I would have to say my most favorite thing would be meeting such great talent, both among my cast mates and the guest chefs that appeared. Not to mention being able to bond with Bobby Flay, Susie Fogelson and Bob Tuschman on a daily basis. They were great! My least favorite was definitely waking up at the crack of dawn. I am so not the morning riser.
Do you keep in touch with other finalists?
Absolutely. I think it’s truly hard to not be in contact with the gang. You bond over such an intense experience together. I am always in touch with them, especially Jamika, Michael and Eddie.
What was the funniest/coolest/weirdest (or worst!) incident to happen behind the scenes?
God, there were so many funny moments, especially with Michael and Katie around to entertain us. I swear those two should have their own show. They are great together.
My worst incident was probably the moment when I got hit in the face by accident during the Intrepid Challenge. My eye was closing up right before my presentation and make-up was trying to get it to stay open. Ugh, that was painful!
How did being on FNS affect your culinary career?
It has been nothing but a GREAT thing for me. I have been given so many new opportunities to share my culinary viewpoint and be part of such a great culinary community in Los Angeles. In addition to my restaurant opening, I will be working on a few other large consulting projects. So you can say that the door is now wide open.
What advice would you offer the next round of finalists?
Stick to who you are and you will always find your way. Also, just ignore the camera and imagine you are just hanging out and chatting with your friends. Natural is always best.
When you look back, what would you have done differently?
Probably not buy that Angel Food Cake, lol. Don’t think I will ever live that one down!
Do people recognize you from being on the show?
Every day. Your life definitely changes, and although you are only on a show for nine weeks, it is amazing how many people you affect.
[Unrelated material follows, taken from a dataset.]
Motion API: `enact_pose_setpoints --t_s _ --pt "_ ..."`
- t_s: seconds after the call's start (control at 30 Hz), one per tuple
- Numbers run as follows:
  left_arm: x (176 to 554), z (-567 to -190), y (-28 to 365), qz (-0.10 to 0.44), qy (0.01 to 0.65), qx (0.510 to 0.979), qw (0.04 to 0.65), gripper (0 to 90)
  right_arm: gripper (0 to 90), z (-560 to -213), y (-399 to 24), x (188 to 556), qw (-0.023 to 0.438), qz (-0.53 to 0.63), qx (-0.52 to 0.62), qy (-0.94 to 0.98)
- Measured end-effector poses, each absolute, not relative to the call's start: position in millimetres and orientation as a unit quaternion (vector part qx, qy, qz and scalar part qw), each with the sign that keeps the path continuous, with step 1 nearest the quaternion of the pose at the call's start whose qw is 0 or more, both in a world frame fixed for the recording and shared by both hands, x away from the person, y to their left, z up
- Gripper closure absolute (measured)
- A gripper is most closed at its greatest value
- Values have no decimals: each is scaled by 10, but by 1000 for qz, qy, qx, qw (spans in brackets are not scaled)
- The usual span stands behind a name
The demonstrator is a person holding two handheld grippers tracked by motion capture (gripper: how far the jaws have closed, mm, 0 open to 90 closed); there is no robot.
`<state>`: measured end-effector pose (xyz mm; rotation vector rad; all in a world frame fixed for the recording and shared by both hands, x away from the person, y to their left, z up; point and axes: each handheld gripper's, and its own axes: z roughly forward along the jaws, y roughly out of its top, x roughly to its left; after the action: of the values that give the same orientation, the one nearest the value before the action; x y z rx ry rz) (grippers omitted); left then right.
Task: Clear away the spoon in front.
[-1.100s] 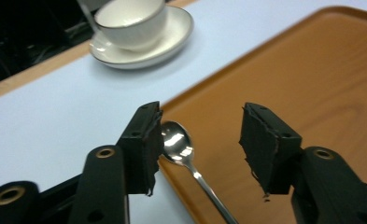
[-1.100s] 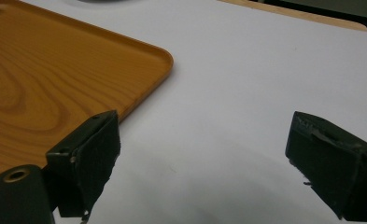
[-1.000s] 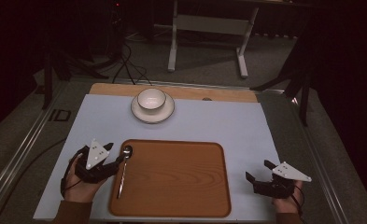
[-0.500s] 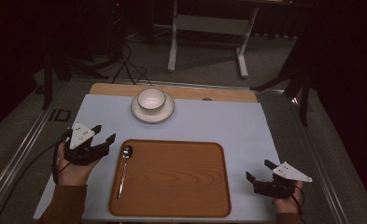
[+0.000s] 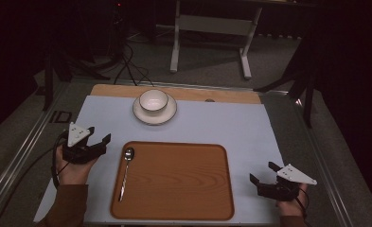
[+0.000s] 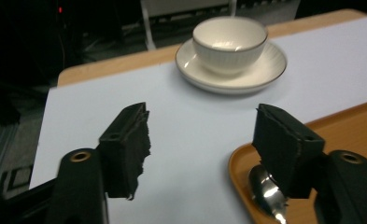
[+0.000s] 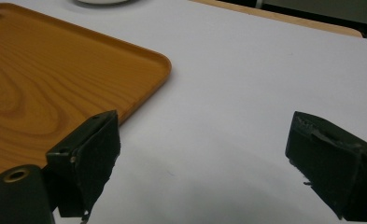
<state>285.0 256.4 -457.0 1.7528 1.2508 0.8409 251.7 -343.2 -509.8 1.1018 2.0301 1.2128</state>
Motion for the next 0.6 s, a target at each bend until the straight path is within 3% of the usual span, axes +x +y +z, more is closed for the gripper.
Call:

My fans have been, and continue to be, incredible. Also, the local media in L.A. has been truly supportive as well.
What was the greatest lesson you learned from your time on FNS?
That I am so proud of who I am and where I came from. I think it has made me be a stronger Korean-American woman. You can be accepted for who you are and not try to fit into a mold.
What's your current favorite recipe or signature dish?
God, there are so many, but I would have to say my Bacon Shortbread. I got rave reviews from ABC News for this creation, and everyone that tries it becomes addicted.
I can’t wait to see the cast for Season 6! Good luck to all of you. For those of you who are watching and always wonder if it could happen to you, it actually might. You have nothing to lose and all the world to gain.